- Exercise:
Leaving the images out, output each entry below exactly.

##########

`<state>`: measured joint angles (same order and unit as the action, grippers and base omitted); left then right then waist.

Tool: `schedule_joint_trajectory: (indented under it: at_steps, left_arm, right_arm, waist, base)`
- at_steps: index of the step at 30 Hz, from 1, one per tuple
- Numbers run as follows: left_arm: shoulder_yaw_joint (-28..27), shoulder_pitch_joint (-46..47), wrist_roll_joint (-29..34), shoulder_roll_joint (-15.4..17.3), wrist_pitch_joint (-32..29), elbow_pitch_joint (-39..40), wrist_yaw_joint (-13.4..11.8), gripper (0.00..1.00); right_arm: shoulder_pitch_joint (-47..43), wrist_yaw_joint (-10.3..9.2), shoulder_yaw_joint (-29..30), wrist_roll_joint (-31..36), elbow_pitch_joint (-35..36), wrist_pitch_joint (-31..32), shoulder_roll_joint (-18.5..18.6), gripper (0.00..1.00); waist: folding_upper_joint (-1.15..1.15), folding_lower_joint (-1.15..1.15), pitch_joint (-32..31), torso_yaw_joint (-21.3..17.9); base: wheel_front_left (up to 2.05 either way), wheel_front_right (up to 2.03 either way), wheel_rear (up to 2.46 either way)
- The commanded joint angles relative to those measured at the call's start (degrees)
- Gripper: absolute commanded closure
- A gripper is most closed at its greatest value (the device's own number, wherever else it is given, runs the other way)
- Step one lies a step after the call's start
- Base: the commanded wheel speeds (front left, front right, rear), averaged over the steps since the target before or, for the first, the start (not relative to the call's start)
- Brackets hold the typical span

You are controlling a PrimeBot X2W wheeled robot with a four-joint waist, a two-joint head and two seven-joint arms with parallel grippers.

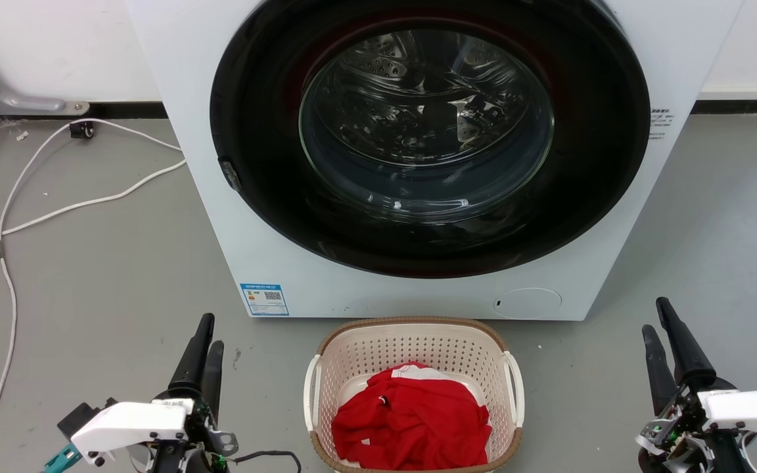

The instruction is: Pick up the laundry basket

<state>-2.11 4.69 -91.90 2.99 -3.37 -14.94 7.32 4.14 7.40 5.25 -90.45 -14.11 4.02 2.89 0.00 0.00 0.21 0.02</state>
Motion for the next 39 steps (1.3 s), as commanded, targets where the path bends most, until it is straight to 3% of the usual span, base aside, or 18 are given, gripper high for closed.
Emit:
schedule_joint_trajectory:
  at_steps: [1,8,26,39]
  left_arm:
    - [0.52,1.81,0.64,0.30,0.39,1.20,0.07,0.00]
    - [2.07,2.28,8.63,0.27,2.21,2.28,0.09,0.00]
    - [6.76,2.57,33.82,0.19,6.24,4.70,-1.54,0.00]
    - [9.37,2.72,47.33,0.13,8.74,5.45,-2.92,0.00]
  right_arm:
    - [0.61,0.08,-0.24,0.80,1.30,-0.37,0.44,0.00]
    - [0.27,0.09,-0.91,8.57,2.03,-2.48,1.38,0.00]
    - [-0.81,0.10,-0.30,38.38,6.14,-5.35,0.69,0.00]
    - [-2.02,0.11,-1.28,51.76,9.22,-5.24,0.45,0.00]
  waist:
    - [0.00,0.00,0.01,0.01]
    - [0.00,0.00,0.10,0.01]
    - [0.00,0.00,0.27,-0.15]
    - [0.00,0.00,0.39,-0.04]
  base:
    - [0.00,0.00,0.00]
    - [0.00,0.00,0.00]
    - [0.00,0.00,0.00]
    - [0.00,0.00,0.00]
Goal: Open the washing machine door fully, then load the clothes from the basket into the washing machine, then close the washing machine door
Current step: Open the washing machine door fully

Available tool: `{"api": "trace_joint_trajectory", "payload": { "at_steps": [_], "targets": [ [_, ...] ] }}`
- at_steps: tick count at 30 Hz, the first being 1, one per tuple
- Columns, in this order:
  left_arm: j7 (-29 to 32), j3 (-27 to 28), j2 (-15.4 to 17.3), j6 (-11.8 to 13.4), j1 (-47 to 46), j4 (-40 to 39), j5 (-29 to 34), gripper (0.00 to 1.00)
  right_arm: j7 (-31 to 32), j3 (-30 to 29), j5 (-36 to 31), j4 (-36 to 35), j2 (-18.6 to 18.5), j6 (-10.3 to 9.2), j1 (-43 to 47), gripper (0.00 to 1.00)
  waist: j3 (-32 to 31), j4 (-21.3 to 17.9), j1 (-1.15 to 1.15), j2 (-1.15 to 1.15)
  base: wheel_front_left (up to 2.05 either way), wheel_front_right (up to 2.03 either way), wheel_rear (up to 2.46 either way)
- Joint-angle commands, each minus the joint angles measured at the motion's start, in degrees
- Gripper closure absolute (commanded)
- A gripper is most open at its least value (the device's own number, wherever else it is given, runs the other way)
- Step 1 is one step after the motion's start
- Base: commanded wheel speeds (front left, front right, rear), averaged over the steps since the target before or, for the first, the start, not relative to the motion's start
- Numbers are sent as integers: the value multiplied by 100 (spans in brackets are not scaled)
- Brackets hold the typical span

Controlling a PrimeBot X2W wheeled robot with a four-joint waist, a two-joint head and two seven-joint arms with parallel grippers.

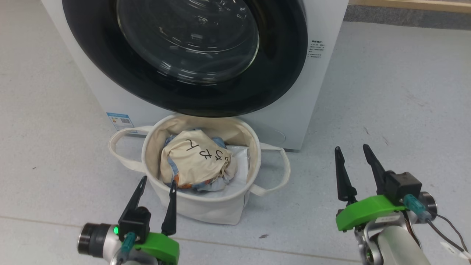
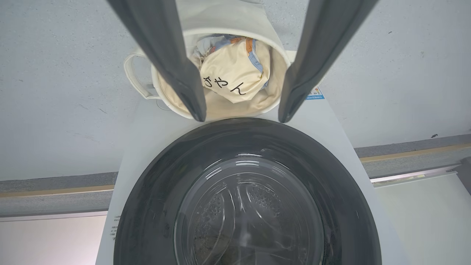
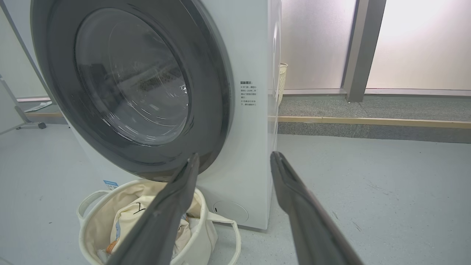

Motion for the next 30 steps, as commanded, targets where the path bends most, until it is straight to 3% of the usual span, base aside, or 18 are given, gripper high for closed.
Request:
{"api": "trace_joint_trajectory", "payload": {
  "at_steps": [1,15,16,17,24,30],
  "targets": [
    [-68,155,104,-5,-191,-234,54,0,-73,93,-22,-168,3,0,-240,0,8,-4,0,0,0,0,0],
    [-68,82,149,5,-205,-371,88,0,-73,-129,16,-184,3,0,-238,0,49,-29,0,0,0,0,0],
    [-68,79,152,5,-205,-360,87,0,-73,-71,97,-202,3,0,-249,4,54,-29,0,0,0,0,0],
    [-68,76,154,5,-207,-348,85,0,-73,-28,212,-209,3,0,-249,100,57,-29,0,0,0,0,0],
    [-68,71,158,39,-290,-351,85,0,-73,-5,726,-231,3,0,-369,100,188,-25,0,0,0,0,0],
    [-68,42,143,8,-391,-310,60,0,-73,-24,2568,292,3,0,-894,100,338,-28,0,0,0,0,0]
  ]
}}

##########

- Written answer:
`<state>`: measured joint angles (same order and unit as the action, grippers and base omitted); left then right then waist.

Tool: `schedule_joint_trajectory: (indented under it: at_steps, left_arm, right_arm, waist, base)`
- at_steps: index of the step at 30 Hz, from 1, one per tuple
- Numbers run as follows: left_arm: shoulder_yaw_joint (-28..27), shoulder_pitch_joint (-46..47), wrist_roll_joint (-29..34), shoulder_roll_joint (-15.4..17.3), wrist_pitch_joint (-32..29), elbow_pitch_joint (-39..40), wrist_yaw_joint (-13.4..11.8), gripper (0.00..1.00); right_arm: shoulder_pitch_joint (-47..43), wrist_yaw_joint (-10.3..9.2), shoulder_yaw_joint (-29..30), wrist_roll_joint (-31..36), elbow_pitch_joint (-35..36), wrist_pitch_joint (-31..32), shoulder_roll_joint (-18.5..18.6), gripper (0.00..1.00); waist: folding_upper_joint (-1.15..1.15), folding_lower_joint (-1.15..1.15), pitch_joint (-32..31), torso_yaw_joint (-21.3..17.9); base: wheel_front_left (up to 2.05 either way), wheel_front_right (up to 2.03 either way), wheel_rear (up to 2.46 either way)
- The commanded joint angles relative to those measured at the call's start (degrees)
- Gripper: absolute commanded closure
- A gripper is most closed at its greatest value (the device's own number, wherever else it is given, runs the other way)
- Step one lies a step after the call's start
- Base: the commanded wheel speeds (front left, front right, rear), averaged over the steps since the target before or, for the first, the start (not relative to the call's start)
- Brackets hold the typical span

You are controlling a PrimeBot X2W wheeled robot with a four-joint waist, a two-joint head and two seven-joint arms with parallel grippers.


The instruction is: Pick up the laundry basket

<state>-2.11 4.69 -91.90 2.99 -3.37 -14.94 7.32 4.14 7.40 5.25 -90.45 -14.11 4.02 2.89 0.00 0.00 0.21 0.02</state>
Motion for the next 39 steps (1.3 s), as commanded, targets where the path bends most, until it is straight to 3% of the usual span, base aside, or 18 are given, gripper high for closed.
Emit:
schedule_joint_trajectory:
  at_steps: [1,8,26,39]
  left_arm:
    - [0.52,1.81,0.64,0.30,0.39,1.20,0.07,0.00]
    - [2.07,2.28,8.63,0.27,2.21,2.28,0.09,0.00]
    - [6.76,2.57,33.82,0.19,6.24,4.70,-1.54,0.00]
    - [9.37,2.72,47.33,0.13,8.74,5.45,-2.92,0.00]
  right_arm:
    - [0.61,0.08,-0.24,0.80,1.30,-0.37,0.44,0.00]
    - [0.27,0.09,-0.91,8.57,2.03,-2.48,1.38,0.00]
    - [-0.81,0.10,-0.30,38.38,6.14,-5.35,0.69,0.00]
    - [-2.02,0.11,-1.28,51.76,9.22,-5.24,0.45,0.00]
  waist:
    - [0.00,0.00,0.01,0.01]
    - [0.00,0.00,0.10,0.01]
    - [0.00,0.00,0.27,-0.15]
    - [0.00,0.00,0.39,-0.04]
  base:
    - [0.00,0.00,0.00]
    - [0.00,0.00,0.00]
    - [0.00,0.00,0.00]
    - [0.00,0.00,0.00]
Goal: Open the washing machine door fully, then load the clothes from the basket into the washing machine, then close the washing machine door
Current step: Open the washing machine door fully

Available tool: `{"api": "trace_joint_trajectory", "payload": { "at_steps": [_], "targets": [ [_, ...] ] }}`
- at_steps: tick count at 30 Hz, the first being 1, one per tuple
- Columns, in this order:
  left_arm: j7 (-29 to 32), j3 (-27 to 28), j2 (-15.4 to 17.3), j6 (-11.8 to 13.4), j1 (-47 to 46), j4 (-40 to 39), j5 (-29 to 34), gripper (0.00 to 1.00)
  right_arm: j7 (-31 to 32), j3 (-30 to 29), j5 (-36 to 31), j4 (-36 to 35), j2 (-18.6 to 18.5), j6 (-10.3 to 9.2), j1 (-43 to 47), gripper (0.00 to 1.00)
  waist: j3 (-32 to 31), j4 (-21.3 to 17.9), j1 (-1.15 to 1.15), j2 (-1.15 to 1.15)
  base: wheel_front_left (up to 2.05 either way), wheel_front_right (up to 2.03 either way), wheel_rear (up to 2.46 either way)
- Joint-angle commands, each minus the joint angles measured at the motion's start, in degrees
- Gripper closure absolute (commanded)
- A gripper is most open at its least value (the device's own number, wherever else it is given, runs the other way)
- Step 1 is one step after the motion's start
- Base: commanded wheel speeds (front left, front right, rear), averaged over the steps since the target before or, for the first, the start, not relative to the motion's start
- Numbers are sent as integers: the value multiplied by 100 (spans in brackets are not scaled)
- Brackets hold the typical span

Controlling a PrimeBot X2W wheeled robot with a four-joint waist, a two-joint head and two seven-joint arms with parallel grippers.


Motion for the next 30 steps, as commanded, targets where the path bends most, until it is straight to 3% of the usual span, base aside, or 18 are given, gripper high for closed.
Request:
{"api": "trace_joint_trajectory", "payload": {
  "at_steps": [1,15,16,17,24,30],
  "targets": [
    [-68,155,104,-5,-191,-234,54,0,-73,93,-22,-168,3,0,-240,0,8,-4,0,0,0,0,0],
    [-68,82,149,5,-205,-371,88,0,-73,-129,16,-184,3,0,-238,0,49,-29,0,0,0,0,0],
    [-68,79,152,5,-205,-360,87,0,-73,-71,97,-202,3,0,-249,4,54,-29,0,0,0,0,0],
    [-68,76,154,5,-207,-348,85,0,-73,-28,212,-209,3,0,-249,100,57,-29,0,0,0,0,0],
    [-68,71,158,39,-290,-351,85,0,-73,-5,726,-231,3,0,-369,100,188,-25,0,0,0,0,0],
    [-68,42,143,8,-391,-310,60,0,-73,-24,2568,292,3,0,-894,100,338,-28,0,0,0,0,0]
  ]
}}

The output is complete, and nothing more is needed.